I know of a feed hosted on a server that always returns gzipped data even when given no Accept-Encoding header, and also when given a headers such as Accept-Encoding: identity which should disable gzip compression:
#!/usr/bin/env python3
import gzip
from http.server import BaseHTTPRequestHandler, HTTPServer
from io import BytesIO
import requests
from socketserver import ThreadingMixIn
response = requests.get("https://news.ycombinator.com/rss")
rss_content = response.content
rss_content_type = response.headers.get('Content-Type', 'text/html; charset=utf-8')
# Define request handler class
class SimpleHandler(BaseHTTPRequestHandler):
def do_GET(self):
if self.path == '/normal':
self.handle_normal()
elif self.path == '/gzip':
self.handle_gzip()
else:
self.send_response(404)
self.end_headers()
self.wfile.write(b'Not Found')
def handle_normal(self):
self.send_response(200)
self.send_header('Content-Type', rss_content_type)
self.send_header('Content-Length', str(len(rss_content)))
self.end_headers()
self.wfile.write(rss_content)
def handle_gzip(self):
# Gzip the content
buffer = BytesIO()
with gzip.GzipFile(fileobj=buffer, mode='wb') as gz_file:
gz_file.write(rss_content)
gzipped_content = buffer.getvalue()
# Send gzipped response
self.send_response(200)
self.send_header('Content-Type', rss_content_type)
self.send_header('Content-Encoding', 'gzip')
self.send_header('Content-Length', str(len(gzipped_content)))
self.end_headers()
self.wfile.write(gzipped_content)
# Define a threading mixin to handle multiple requests simultaneously
class ThreadedHTTPServer(ThreadingMixIn, HTTPServer):
pass
# Define the server entry point
def run(server_class=ThreadedHTTPServer, handler_class=SimpleHandler, port=4444):
server_address = ('', port)
httpd = server_class(server_address, handler_class)
print(f'Starting server on port {port}...')
httpd.serve_forever()
if __name__ == '__main__':
run()
(Hackernews isn't the guilty server, I'm just using its RSS data as a proof of concept)
As a demo, curl will emit the gzipped data unless given --compressed (which appears to cause Accept-Encoding to be sent and auto-decompresses the response)

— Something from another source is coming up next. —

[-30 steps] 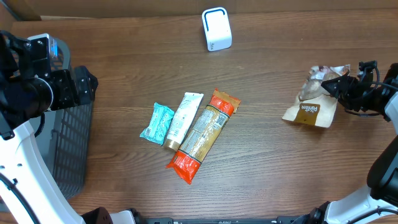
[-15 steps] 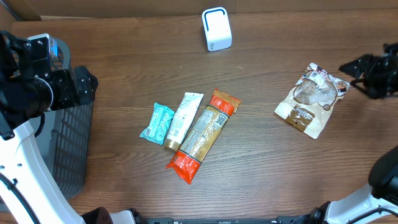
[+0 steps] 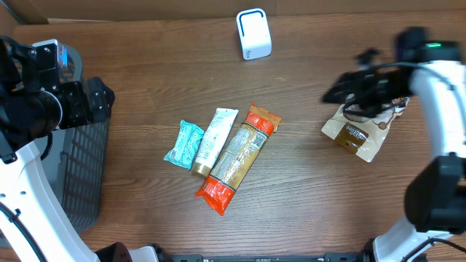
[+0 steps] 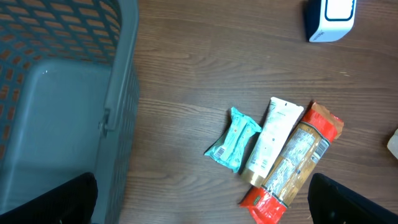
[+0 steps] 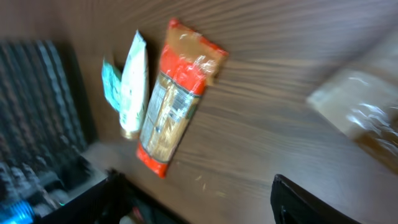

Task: Scan the item barcode
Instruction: 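Reach the right gripper to the spaghetti pack and grasp it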

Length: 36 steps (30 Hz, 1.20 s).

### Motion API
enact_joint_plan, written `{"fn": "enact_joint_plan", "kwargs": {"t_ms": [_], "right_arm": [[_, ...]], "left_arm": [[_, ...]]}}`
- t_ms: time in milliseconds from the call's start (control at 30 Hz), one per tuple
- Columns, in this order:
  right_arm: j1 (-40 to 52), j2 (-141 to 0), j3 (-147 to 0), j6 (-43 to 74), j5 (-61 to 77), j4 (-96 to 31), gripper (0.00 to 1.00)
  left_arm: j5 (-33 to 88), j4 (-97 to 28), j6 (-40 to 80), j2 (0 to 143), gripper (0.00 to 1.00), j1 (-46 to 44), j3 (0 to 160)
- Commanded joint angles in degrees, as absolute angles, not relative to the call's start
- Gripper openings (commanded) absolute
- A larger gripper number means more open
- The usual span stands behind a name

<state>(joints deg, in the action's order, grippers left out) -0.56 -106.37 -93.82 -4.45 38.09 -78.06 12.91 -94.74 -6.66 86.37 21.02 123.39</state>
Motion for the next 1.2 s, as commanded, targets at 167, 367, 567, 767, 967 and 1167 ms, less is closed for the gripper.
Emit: {"fn": "enact_joint_plan", "kwargs": {"t_ms": [167,367,567,767,967,1167], "right_arm": [[20.23,-106.87,-89.06,-3.51,24.69,-57.43,0.76],[27.79,-111.26,-89.06,1.93,19.46,-43.07,0.75],[28.88,-117.54,-89.06,7.35,23.49,-39.33,0.74],[29.21,-121.56,-89.06,7.27,29.23,-40.84,0.74],[29.95,-122.80,-88.97,7.07,29.17,-42.63,0.74],[29.61,-122.83,-88.92,7.14,19.75,-47.57,0.74]], "left_arm": [[13.56,-94.65,-8.14,86.59,1.00,20.97,123.48],[13.56,-94.63,-8.14,86.59,1.00,20.99,123.48],[13.56,-94.65,-8.14,86.59,0.99,20.97,123.48],[13.56,-94.65,-8.16,86.59,1.00,20.97,123.48],[13.56,-94.65,-8.14,86.59,1.00,20.97,123.48],[13.56,-94.65,-8.16,86.59,1.00,20.99,123.48]]}}
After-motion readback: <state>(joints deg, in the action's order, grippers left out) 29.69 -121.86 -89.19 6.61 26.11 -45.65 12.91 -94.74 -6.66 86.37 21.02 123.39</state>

% curl http://127.0.0.1:4444/gzip
Warning: Binary output can mess up your terminal. Use "--output -" to tell
Warning: curl to output it to your terminal anyway, or consider "--output
Warning: <FILE>" to save to a file.
% curl -s http://127.0.0.1:4444/gzip | file -
/dev/stdin: gzip compressed data, last modified: Thu Oct 10 21:05:21 2024, max compression
% curl http://127.0.0.1:4444/gzip --compressed
<rss version="2.0"> [... SNIP ...]
Browsing to the URL in a browser will also auto-decompress the data.
And so it seems as though user agents should automatically decompress responses if the Content-Encoding response header is sent. curl is a bit of an outlier though, in that it doesn't do it by default.
As a server, it appears to be legal to return content using gzip (or any Content-Encoding) if the client does not give an Accept-Encoding header. rfc7231 (HTTP/1.1) 5.3.4 says:
A request without an Accept-Encoding header field implies that the user agent has no preferences regarding content-codings. Although this allows the server to use any content-coding in a response, it does not imply that the user agent will be able to correctly process all encodings.
It may not be legal to return data in contradiction with an Accept-Encoding header if given. For example, if the client gives Accept-Encoding: identity or Accept-Encoding: identity, *;q=0 then it may not be legal to use gzip. And so the server that's giving me grief might not be compliant. Regardless, rss-parser doesn't send Accept-Encoding in my testing.
rss-parser's parseURL() breaks for me when a server sends gzip-compressed data:
> (await parser.parseURL("http://172.18.0.1:4444/normal")).title;
'Hacker News'
> (await parser.parseURL("http://172.18.0.1:4444/gzip")).title;
Uncaught Error: Non-whitespace before first tag.
Line: 0
Column: 1
Char:
at error (/tmp/tmp.H1iAsG3355/node_modules/sax/lib/sax.js:658:10)
at strictFail (/tmp/tmp.H1iAsG3355/node_modules/sax/lib/sax.js:684:7)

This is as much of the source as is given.